The ABMLXEIP driver can log combinations of trace levels across different categories. This is achieved by setting the following INI parameters.

[ABMLXEIP]DebugLevel

This parameter allows you to define the trace level. The options include:

Option

Description

WARN

Output warning messages.

ERROR

Output error messages.

TRACE

Output trace messages.

ALL

All of the above.

[ABMLXEIP]DebugCategory

This parameter allows you to enable logging for a particular trace category. The options include:

Option

Description

Notes

TAG

Tag configuration trace.

N/A for ABMLXEIP driver

SOCK

Socket trace.

EIP

EIP session trace.

DCB

Front end driver trace.

BUFF

Dump a counted buffer to hex.

THRD

Thread trace.

ALL

All of the above.

In both cases, you can use any combination of the available options separated by a pipe character ( | ).

Example

[ABMLXEIP]
DebugLevel=WARN|ERROR|TRACE
DebugCategory=ALL

In most cases, you can set the DebugLevel and DebugCategory parameters to ALL. If this results in a large, cumbersome log file that causes older data to be overwritten, you can consider refining the debug options.

Note: These parameters do not have a value specified by default. To enable logging for this driver, you need to manually configure these parameters in your INI file.

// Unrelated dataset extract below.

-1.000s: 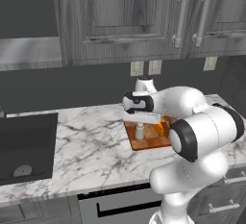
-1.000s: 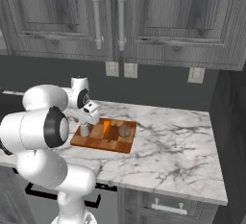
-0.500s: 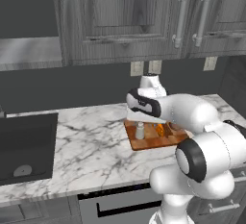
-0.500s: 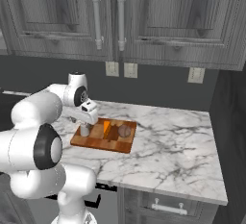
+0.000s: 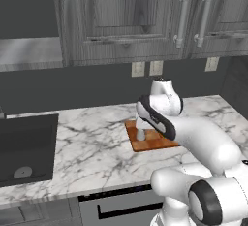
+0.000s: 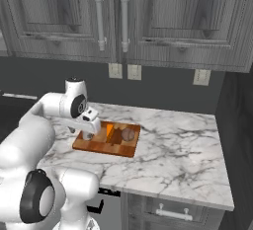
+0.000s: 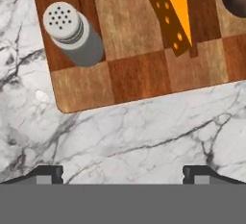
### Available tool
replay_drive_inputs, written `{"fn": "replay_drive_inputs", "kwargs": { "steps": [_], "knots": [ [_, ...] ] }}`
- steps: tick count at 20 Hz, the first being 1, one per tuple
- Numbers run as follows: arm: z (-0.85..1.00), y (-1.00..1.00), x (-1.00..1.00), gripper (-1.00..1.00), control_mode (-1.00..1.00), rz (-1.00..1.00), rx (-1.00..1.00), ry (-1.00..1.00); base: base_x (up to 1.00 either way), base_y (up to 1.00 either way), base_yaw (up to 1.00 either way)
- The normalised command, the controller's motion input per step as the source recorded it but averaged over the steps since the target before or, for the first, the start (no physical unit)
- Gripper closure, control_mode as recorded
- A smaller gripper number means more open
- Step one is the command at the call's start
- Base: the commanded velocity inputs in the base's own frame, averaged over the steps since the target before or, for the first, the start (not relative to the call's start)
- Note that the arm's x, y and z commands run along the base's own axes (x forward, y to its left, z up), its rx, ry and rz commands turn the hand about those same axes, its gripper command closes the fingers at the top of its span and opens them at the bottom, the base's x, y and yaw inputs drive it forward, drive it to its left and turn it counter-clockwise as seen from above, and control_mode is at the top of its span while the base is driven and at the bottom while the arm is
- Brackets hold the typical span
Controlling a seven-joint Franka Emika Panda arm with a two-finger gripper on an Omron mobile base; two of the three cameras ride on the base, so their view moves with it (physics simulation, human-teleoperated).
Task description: Retrieve the reheated potato from the microwave, then place the potato, cheese, and condiment on the cutting board.
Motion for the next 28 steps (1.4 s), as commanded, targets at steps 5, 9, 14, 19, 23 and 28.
{"fn": "replay_drive_inputs", "kwargs": {
  "steps": [5, 9, 14, 19, 23, 28],
  "knots": [
    [0.17, 0.0, -0.58, -1.0, -1.0, 0.18, 0.0, -0.05, 0.0, 0.0, 0.0],
    [0.23, 0.0, -0.58, -1.0, -1.0, 0.11, 0.0, 0.0, 0.0, 0.0, 0.0],
    [0.22, 0.0, -0.58, -1.0, -1.0, 0.11, -0.03, -0.06, 0.0, 0.0, 0.0],
    [0.22, 0.0, -0.58, -1.0, -1.0, 0.07, -0.09, -0.18, 0.0, 0.0, 0.0],
    [0.19, 0.0, -0.56, -1.0, -1.0, 0.04, -0.06, -0.19, 0.0, 0.0, 0.0],
    [0.2, 0.0, -0.55, -1.0, -1.0, 0.0, 0.0, -0.11, 0.0, 0.0, 0.0]
  ]
}}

The events generated by the ABMLXEIP driver are logged in the following Plant SCADA syslog file:

syslog.IOServer.<Cluster name>.<IO Server name>.dat

This file is located in the directory specified by the Citect.ini parameter [CtEdit]Logs. By default, this location will be:

%PROGRAMDATA%\AVEVA Plant SCADA <VersionNumber>\Logs

The size of the syslog file and its rollover process is configured via the [Debug]SysLogSize and [Debug]SysLogArchive INI parameters. For more information, see the topic Debug Parameters in the Plant SCADA documentation.

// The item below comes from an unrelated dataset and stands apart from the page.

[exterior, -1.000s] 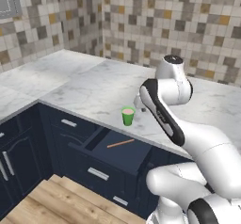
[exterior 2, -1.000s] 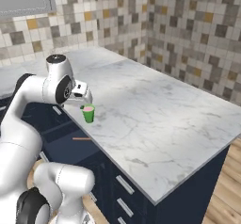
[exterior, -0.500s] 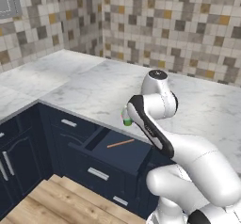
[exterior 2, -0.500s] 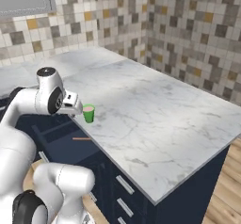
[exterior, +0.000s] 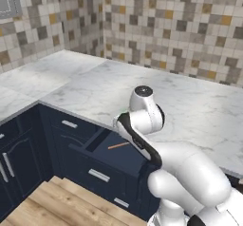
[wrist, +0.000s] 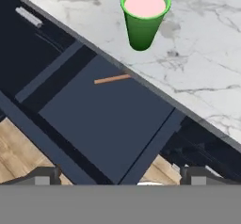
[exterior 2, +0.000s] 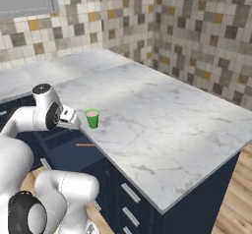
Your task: Pick up the straw from the left drawer and put it inside the smoothie cup.
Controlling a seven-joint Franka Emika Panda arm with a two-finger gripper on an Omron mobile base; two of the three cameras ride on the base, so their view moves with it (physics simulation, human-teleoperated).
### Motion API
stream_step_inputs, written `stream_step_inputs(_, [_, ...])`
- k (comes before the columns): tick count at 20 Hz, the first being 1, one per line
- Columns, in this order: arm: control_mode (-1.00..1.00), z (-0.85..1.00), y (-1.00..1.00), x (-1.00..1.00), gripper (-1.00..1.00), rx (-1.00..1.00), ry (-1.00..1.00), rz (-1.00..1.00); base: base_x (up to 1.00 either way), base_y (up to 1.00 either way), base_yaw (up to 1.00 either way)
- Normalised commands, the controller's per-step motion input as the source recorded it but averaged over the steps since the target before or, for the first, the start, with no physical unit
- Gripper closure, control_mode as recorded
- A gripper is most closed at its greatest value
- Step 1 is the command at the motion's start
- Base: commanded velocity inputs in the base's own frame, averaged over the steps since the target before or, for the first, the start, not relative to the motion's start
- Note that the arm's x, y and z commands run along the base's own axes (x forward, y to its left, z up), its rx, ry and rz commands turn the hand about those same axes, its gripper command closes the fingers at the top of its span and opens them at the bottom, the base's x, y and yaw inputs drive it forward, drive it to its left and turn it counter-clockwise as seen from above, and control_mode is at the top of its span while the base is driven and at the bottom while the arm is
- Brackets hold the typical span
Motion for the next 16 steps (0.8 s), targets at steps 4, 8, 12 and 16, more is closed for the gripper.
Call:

Note: If the number of messages being processed for a driver exceeds the value specified by the Plant SCADA parameter [Kernel]ErrorBuffers, the pending messages will not be logged. If this occurs, you can increase the value of this parameter so that all the messages generated by the driver are reported. The number of messages that are not logged can be monitored via the Kernel's General window under the item "Lost Errors". If you adjust [Kernel]ErrorBuffers and Lost Errors are still occurring, you may need to adjust the level of system logging.